Unlike other Islamic rites, there is no gender segregation at Hajj. Men and women are permitted to stand side by side. During Hajj, pilgrims are not encouraged to be fasting because they will need their full energy and capacity for the worship of Hajj.



When is Eid al-Adha?
Known as Eid al-Adha, Eid ul Adha, Id-ul-Azha, Id-ul-Zuha, Hari Raya Haji or Bakr-id; the ‘Feast of Sacrifice is the most important feast of the Muslim calendar.

The festival may also be known as Al Eid Al Kabeer, which means the ‘Grand Eid’. It has this more important status as in religious terms as this Eid lasts for four days whereas Eid Al Fitr is one day, even though most countries observe about the same number of public holidays for both Eids.

This festival is celebrated throughout the Muslim world as a commemoration of Prophet Abraham’s willingness to sacrifice everything for God.

Eid al-Adha falls on the 10th day of Dhu al-Hijjah, the twelfth and final month in the Islamic calendar.

As the exact day is based on lunar sightings, the date may vary between countries.

Traditions of Eid Al Adha
Eid al-Adha concludes the Pilgrimage to Mecca. Eid al-Adha lasts for three days and commemorates Ibrahim’s (Abraham) willingness to obey God by sacrificing his son.

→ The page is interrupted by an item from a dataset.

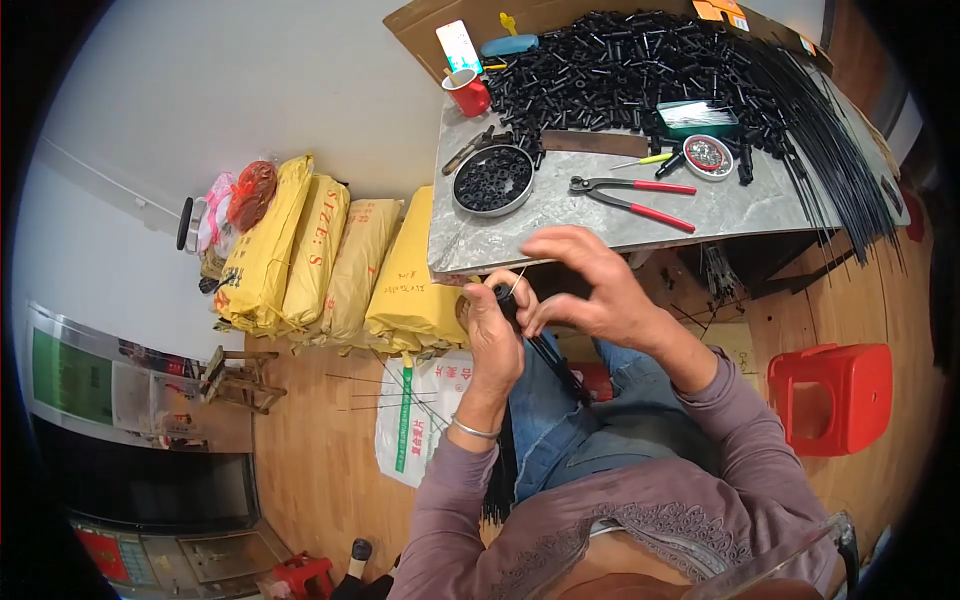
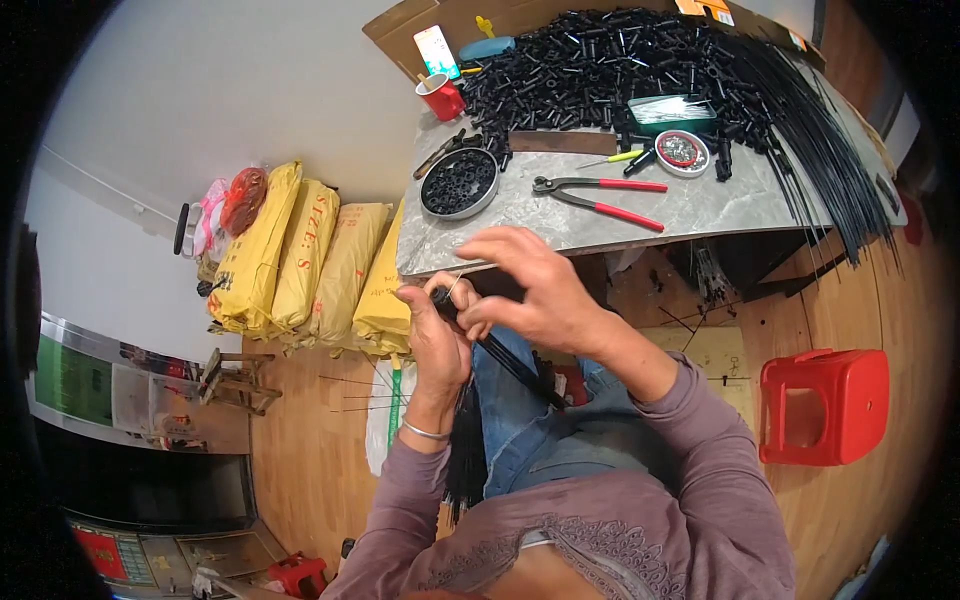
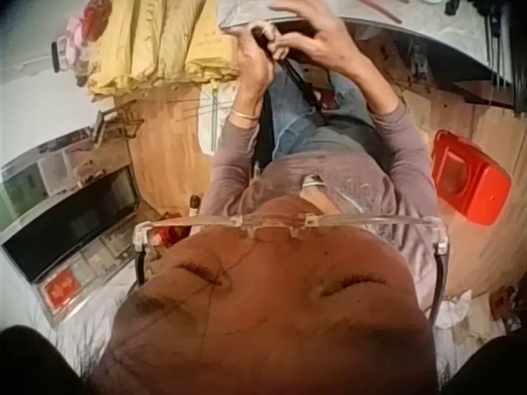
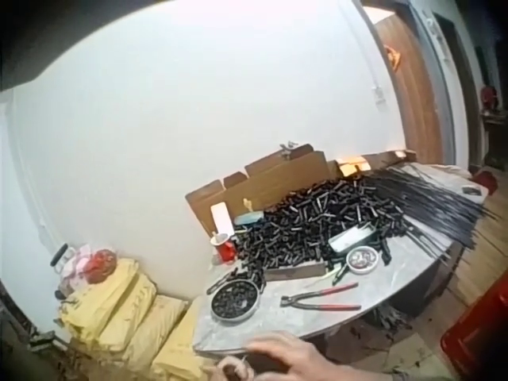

The same story appears in the Bible and is familiar to Jews and Christians. One key difference is that Muslims believe the son was Ishmael rather than Isaac as told in the Old Testament. Eid Al Lahma, which means the ‘meat Eid’

According to the Quran, Ibrahim was about to sacrifice his son when a voice from heaven stopped him and allowed him to make something else as a ‘great sacrifice’. In the Old Testament, it is a ram that is sacrificed instead of the son.

In Islam, Ishmael is regarded as a prophet and an ancestor of Muhammad.

During the feast of Eid Al Adha, Muslims re-enact Ibrahim’s obedience by sacrificing a cow or ram. The family will eat about a third of the meal a third goes to friends and relatives, and the remaining third is donated to the poor and needy.